Re: [Bug 24769] New: SVG Path BNF is ambigious

On Sat, Feb 22, 2014 at 9:25 AM, Dr. Olaf Hoffmann <Dr.O.Hoffmann@gmx.de>wrote:

> Hello,
>
> I'm no expert in BNF notations, but the '|' obviously means only 'or'
> and 'a or b' or 'b or a' is equivalent. Per meaning of 'or' the order in
> such a list implies never an order of importance or relevance or
> preference.
> Because many W3C recommendations (for example) CSS use
> a similar syntax of '|' without implying an order, all these should
> be in trouble, in case the bug applies.
>
> About nonnegative-number:
> In the given example one has the alternative between integers
> and floating point numbers.
> Examples for an integer according to the BNF: 117, 000117
> According to the definition of the floating point number, one can
> note for example: 117E0, .117E+3, 11700e-2, 117., 117.0,  000117.,
> but not 117 or 000117
>
> About number:
> The examples above apply as well, one just can add an additional
> sign: +117, -117
> and +117., -117. etc
>
> By analysing the number, it should be always possible to decide,
> which alternative is noted, in case this matters.
>

OK, so I think part of the problem here is my use of the ambiguous terms
first-match vs longest-match. What we are really seeing here is a difference
between a PEG (parsing expression grammar) and a CFG (context free grammar).

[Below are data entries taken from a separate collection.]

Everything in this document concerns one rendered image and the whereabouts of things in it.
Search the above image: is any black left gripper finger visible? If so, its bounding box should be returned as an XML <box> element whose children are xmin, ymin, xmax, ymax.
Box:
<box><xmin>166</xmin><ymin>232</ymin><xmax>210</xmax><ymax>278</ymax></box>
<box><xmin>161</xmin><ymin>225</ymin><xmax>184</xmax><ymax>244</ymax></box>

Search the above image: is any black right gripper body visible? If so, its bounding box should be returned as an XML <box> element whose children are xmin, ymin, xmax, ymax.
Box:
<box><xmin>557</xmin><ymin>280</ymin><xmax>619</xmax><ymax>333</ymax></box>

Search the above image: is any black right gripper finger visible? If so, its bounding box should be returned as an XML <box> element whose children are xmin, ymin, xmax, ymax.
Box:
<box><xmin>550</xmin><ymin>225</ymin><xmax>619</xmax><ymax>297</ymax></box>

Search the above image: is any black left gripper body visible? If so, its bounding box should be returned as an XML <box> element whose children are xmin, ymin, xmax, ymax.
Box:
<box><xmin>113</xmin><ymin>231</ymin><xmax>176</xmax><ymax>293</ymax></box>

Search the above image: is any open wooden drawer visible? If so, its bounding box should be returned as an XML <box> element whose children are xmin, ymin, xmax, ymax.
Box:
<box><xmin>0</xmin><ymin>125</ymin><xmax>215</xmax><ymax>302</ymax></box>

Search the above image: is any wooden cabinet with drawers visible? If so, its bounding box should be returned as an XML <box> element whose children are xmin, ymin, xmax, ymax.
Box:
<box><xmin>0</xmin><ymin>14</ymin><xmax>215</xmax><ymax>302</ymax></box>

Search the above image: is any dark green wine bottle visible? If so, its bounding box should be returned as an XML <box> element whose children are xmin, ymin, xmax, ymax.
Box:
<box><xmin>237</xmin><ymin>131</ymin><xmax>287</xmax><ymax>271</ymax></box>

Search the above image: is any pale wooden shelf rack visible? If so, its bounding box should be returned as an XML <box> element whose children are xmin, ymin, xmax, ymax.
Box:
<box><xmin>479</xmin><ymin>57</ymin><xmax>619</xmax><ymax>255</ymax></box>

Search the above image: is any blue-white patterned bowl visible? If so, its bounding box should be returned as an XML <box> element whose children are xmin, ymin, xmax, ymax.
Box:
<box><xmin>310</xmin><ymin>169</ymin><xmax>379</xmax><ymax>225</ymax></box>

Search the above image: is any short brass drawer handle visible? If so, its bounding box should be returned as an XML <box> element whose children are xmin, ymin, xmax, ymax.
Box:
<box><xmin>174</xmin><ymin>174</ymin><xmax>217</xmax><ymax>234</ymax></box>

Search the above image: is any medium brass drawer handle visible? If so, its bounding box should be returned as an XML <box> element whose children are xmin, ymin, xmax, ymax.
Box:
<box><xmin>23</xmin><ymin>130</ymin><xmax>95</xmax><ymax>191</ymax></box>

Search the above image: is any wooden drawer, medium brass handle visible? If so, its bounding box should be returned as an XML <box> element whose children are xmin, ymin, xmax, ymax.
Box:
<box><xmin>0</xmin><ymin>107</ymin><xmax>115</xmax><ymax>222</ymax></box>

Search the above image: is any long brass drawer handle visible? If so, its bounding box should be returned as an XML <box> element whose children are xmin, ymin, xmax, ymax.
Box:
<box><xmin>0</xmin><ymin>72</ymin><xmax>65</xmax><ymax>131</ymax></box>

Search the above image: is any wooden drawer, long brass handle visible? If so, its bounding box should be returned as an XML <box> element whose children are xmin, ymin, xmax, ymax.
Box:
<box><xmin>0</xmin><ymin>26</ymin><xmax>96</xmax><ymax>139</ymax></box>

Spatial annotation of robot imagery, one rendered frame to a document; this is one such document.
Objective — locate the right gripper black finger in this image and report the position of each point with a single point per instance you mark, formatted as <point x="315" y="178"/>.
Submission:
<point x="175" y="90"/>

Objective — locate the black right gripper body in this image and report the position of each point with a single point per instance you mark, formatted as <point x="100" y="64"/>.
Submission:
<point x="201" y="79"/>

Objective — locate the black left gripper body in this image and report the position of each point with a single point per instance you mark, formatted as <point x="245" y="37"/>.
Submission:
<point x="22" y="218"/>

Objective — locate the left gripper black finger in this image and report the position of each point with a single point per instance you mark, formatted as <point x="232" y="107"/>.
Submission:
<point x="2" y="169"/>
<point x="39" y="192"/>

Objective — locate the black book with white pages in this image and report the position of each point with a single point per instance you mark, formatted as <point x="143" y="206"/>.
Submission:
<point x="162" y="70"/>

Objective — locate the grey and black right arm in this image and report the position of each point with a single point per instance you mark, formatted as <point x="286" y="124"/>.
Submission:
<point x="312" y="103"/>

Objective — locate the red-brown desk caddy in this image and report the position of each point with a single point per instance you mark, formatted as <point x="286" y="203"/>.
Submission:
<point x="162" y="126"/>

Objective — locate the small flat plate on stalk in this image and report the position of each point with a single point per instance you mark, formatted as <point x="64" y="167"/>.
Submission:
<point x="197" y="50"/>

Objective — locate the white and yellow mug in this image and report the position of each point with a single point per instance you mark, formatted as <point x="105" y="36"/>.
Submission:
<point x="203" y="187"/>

http://en.wikipedia.org/wiki/Parsing_expression_grammar
http://en.wikipedia.org/wiki/Context-free_grammar
http://en.wikipedia.org/wiki/Comparison_of_parser_generators

The BNF supplied is a valid CFG, parsers built for CFGs do backtracking,
which
is one way to handle the issue around the ambiguity in the
"nonnegative-number" rule.
The other way to handle it is to rearrange the grammar so that it is
non-ambiguous.
>From the page http://en.wikipedia.org/wiki/Parsing_expression_grammar:

"""Syntactically, PEGs also look similar to context-free grammars (CFGs),
but they have a different
   interpretation: the choice operator selects the first match in PEG,
while it is ambiguous in CFG."""

This isn't a theoretical problem, I am building a parser for SVG paths and
as a start
I copied the supplied BNF into a parser generator, unfortunately the parser
generator
I am using is a PEG and not a CFG parser generator:

  https://github.com/dmajda/pegjs#expression1--expression2----expressionn

I am apparently not the only one to get tripped up by this, as this parser
also has the same problem:

  https://www.npmjs.org/package/svg-path-parser

If you change the following line in their example:

    , 'A25,35 -80 1,1 450,220 Z'

to:

    , 'A25.0,35 -80 1,1 450,220 Z'

then the parser will crash on what should be a valid path, since the 25
gets
parsed as an"integer-constant" and leaves .0 on the input,
which fails to parse as anything in the grammar.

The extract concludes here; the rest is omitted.